THE TASK: In the records that follow, find the line with "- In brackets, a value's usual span"; from there, retype every line exactly through the line with "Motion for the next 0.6", which also belongs to the answer.
(DATA begins)
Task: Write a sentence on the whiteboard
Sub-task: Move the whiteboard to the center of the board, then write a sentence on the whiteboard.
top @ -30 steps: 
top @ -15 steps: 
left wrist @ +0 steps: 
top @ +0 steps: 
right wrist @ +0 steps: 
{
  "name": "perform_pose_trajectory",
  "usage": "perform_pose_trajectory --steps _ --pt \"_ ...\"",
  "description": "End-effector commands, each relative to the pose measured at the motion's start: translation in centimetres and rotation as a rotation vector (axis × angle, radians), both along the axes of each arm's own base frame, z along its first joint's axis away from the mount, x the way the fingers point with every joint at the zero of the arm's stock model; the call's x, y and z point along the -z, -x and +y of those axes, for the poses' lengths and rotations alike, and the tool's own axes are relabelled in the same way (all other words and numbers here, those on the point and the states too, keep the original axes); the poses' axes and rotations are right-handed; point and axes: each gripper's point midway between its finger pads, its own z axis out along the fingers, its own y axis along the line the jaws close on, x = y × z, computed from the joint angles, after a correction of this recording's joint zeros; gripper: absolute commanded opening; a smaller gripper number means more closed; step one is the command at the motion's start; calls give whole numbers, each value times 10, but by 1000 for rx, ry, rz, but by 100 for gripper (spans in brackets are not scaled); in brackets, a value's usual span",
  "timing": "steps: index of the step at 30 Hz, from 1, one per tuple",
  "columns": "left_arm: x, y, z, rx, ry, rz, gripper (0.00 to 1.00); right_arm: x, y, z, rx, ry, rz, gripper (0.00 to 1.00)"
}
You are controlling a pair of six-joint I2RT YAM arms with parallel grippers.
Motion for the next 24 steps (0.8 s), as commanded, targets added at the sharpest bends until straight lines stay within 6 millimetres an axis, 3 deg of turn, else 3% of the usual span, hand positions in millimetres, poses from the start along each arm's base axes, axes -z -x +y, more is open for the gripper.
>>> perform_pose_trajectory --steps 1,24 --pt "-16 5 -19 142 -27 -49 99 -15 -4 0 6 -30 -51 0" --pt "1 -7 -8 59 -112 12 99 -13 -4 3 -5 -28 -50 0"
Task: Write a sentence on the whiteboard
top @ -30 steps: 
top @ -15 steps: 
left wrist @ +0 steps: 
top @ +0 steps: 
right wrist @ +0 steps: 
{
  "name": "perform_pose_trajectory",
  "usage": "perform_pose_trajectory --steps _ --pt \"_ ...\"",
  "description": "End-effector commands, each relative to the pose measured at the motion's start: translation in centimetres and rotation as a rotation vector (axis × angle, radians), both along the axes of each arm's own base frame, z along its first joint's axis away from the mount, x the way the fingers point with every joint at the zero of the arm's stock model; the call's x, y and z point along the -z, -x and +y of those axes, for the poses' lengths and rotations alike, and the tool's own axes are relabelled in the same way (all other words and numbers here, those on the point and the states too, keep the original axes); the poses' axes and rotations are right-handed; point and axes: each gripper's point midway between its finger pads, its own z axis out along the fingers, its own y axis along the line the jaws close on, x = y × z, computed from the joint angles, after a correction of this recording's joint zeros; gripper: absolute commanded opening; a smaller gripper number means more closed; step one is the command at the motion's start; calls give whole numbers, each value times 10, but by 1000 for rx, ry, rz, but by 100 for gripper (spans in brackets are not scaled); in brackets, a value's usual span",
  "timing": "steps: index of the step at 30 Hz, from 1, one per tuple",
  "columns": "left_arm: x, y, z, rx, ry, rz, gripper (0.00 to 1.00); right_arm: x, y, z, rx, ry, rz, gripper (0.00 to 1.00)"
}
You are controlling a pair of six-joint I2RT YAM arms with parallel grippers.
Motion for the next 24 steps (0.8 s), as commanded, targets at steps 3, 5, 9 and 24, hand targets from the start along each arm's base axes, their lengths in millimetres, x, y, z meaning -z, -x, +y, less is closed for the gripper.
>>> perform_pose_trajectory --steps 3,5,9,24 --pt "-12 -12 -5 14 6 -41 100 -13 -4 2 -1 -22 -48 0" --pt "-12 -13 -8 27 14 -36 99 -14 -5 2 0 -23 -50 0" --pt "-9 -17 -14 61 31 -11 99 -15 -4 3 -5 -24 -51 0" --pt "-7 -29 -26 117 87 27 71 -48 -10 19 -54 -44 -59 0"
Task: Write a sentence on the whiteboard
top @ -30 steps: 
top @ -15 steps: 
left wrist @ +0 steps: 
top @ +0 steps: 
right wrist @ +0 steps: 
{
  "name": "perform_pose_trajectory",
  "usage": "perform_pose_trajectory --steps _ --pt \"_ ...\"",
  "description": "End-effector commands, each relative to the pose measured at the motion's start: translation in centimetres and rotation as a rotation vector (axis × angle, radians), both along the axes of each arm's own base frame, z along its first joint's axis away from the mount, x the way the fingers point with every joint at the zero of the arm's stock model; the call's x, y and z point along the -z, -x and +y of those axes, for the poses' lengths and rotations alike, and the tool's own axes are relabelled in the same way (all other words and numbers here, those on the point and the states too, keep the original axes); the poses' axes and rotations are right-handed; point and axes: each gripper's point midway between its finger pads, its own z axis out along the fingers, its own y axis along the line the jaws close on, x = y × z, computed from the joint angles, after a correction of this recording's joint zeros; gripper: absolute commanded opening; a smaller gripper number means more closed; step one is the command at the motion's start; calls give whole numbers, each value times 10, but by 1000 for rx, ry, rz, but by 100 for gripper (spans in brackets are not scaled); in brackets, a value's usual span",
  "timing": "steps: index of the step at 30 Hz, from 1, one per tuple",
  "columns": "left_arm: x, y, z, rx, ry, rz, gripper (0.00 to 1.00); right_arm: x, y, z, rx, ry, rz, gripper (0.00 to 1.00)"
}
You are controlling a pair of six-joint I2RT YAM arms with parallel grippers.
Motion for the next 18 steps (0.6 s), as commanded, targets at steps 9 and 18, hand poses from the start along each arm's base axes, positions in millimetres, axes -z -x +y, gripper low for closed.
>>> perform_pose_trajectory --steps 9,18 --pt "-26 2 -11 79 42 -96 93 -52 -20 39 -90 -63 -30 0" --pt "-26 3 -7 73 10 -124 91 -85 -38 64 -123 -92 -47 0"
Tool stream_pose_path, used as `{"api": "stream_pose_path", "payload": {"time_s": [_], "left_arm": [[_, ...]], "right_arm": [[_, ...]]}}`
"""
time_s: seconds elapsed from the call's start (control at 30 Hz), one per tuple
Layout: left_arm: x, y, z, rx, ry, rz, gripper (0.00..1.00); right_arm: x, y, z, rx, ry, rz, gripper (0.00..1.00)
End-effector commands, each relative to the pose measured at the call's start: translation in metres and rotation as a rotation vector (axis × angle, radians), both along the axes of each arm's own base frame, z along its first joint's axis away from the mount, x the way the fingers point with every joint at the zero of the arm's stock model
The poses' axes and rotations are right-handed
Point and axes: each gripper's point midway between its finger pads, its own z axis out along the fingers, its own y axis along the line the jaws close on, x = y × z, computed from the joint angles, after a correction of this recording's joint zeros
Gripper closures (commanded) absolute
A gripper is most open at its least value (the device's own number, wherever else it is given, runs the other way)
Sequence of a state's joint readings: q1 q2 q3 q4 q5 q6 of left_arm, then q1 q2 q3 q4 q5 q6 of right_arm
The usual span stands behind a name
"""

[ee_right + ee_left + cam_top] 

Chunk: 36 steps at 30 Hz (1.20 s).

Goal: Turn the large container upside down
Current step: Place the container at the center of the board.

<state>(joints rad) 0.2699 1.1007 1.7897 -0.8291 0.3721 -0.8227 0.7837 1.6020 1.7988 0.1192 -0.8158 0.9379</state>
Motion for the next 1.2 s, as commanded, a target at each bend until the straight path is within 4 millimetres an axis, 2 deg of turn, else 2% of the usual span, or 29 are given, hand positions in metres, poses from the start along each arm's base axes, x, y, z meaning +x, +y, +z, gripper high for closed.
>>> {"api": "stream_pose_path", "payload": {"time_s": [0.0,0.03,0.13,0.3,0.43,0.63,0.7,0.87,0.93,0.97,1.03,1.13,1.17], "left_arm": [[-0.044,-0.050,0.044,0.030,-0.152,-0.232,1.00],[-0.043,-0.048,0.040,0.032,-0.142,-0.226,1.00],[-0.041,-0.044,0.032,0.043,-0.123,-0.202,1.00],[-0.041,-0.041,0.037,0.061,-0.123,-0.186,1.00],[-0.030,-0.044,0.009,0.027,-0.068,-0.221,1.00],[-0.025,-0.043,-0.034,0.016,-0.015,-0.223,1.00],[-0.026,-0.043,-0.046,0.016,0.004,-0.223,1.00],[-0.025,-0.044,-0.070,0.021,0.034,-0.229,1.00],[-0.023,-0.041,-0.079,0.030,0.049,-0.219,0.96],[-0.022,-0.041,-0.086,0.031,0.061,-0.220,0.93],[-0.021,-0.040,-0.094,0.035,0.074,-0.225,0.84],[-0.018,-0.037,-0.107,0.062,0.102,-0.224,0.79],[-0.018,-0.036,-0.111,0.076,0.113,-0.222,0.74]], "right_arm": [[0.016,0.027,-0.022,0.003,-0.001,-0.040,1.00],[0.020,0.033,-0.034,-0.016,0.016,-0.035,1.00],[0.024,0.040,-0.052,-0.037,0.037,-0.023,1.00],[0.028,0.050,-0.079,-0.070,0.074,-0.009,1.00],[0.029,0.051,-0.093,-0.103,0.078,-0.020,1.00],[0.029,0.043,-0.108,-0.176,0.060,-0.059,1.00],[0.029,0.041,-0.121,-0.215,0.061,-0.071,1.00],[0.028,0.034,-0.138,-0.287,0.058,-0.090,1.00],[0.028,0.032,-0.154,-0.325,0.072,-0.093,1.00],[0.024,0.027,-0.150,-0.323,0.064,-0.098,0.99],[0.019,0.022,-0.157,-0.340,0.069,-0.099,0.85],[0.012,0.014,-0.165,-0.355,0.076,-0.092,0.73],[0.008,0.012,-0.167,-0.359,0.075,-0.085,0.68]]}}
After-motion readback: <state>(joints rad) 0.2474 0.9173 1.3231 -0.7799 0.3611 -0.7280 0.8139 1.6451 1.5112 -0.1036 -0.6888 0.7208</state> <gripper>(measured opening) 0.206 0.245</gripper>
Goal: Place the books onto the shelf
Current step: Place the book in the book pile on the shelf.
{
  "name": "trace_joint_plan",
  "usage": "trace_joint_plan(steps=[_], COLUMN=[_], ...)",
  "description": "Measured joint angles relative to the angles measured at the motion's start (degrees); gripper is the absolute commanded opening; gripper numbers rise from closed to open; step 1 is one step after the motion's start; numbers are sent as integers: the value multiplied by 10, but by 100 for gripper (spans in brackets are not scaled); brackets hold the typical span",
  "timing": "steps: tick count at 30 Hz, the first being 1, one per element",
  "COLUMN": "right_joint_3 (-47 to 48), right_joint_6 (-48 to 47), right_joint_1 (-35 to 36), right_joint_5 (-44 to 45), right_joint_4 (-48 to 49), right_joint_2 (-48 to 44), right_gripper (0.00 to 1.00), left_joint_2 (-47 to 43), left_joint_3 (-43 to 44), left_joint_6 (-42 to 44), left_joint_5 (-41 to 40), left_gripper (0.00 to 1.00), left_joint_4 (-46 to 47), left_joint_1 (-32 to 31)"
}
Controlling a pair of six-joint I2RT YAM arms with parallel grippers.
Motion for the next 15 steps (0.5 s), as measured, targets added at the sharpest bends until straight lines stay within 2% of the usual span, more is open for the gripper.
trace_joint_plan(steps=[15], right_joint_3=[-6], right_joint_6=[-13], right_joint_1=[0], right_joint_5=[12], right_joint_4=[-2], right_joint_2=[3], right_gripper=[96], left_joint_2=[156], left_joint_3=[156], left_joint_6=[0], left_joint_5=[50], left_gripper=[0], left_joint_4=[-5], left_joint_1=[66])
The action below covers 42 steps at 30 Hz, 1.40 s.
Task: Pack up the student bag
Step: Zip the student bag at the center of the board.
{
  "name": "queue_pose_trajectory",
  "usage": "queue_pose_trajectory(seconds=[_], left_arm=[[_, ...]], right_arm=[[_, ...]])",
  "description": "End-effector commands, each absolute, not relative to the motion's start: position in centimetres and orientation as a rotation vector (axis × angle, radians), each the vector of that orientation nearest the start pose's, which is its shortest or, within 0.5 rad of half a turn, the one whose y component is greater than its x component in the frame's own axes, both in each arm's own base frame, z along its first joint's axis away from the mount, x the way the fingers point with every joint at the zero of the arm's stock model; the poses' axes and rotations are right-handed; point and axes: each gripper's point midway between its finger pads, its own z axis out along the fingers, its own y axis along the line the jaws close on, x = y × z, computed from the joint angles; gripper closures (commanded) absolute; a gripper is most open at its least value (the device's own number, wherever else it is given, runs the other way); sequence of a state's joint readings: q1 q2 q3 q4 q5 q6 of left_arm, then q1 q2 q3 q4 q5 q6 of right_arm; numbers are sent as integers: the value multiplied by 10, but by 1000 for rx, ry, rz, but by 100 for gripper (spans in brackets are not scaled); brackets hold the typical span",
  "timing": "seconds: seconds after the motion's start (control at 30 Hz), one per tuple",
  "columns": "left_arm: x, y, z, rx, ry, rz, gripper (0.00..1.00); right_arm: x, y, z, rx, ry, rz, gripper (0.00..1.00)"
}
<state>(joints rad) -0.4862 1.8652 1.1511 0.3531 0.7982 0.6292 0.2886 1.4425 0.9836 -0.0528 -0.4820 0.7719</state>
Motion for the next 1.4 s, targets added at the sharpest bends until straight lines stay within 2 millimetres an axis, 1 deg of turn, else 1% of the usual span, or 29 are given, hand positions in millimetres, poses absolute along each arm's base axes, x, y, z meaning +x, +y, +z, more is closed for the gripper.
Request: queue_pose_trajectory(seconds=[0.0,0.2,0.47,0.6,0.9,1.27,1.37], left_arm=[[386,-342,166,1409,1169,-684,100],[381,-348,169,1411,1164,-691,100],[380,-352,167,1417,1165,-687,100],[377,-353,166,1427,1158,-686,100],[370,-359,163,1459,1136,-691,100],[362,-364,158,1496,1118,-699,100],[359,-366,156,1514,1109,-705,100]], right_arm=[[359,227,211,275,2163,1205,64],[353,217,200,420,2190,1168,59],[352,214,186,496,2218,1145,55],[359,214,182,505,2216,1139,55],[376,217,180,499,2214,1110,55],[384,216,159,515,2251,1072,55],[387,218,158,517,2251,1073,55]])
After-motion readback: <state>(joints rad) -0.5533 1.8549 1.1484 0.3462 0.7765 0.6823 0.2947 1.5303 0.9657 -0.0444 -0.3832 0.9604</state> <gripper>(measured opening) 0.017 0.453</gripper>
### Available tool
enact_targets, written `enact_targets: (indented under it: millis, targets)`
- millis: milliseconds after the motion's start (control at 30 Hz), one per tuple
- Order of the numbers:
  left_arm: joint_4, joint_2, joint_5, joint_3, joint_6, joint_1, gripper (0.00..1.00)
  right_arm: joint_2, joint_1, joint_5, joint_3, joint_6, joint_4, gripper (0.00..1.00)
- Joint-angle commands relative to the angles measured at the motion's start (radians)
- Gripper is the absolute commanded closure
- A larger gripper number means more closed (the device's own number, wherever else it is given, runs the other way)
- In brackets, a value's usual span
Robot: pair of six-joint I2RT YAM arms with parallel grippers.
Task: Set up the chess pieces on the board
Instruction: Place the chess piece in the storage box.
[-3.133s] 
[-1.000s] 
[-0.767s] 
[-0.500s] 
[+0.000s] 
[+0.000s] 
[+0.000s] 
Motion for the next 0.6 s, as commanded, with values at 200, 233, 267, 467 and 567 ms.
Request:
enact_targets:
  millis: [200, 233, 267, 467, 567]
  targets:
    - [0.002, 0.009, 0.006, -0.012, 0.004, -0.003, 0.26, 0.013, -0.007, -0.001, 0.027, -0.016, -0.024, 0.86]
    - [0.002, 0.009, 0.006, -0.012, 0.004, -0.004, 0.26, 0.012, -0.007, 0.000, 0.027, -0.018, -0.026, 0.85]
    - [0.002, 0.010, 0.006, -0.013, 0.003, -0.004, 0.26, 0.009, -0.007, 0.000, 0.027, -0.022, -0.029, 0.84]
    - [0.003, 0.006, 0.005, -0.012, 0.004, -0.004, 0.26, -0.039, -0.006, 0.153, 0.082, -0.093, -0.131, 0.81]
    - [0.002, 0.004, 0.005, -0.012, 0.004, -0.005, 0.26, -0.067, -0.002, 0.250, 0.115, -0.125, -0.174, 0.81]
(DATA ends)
TASK RESULT:
- In brackets, a value's usual span
Robot: pair of six-joint I2RT YAM arms with parallel grippers.
Task: Set up the chess pieces on the board
Instruction: Place the chess piece in the storage box.
[-3.133s] 
[-1.000s] 
[-0.767s] 
[-0.500s] 
[+0.000s] 
[+0.000s] 
[+0.000s] 
Motion for the next 0.6 s, as commanded, with values at 200, 233, 267, 467 and 567 ms.

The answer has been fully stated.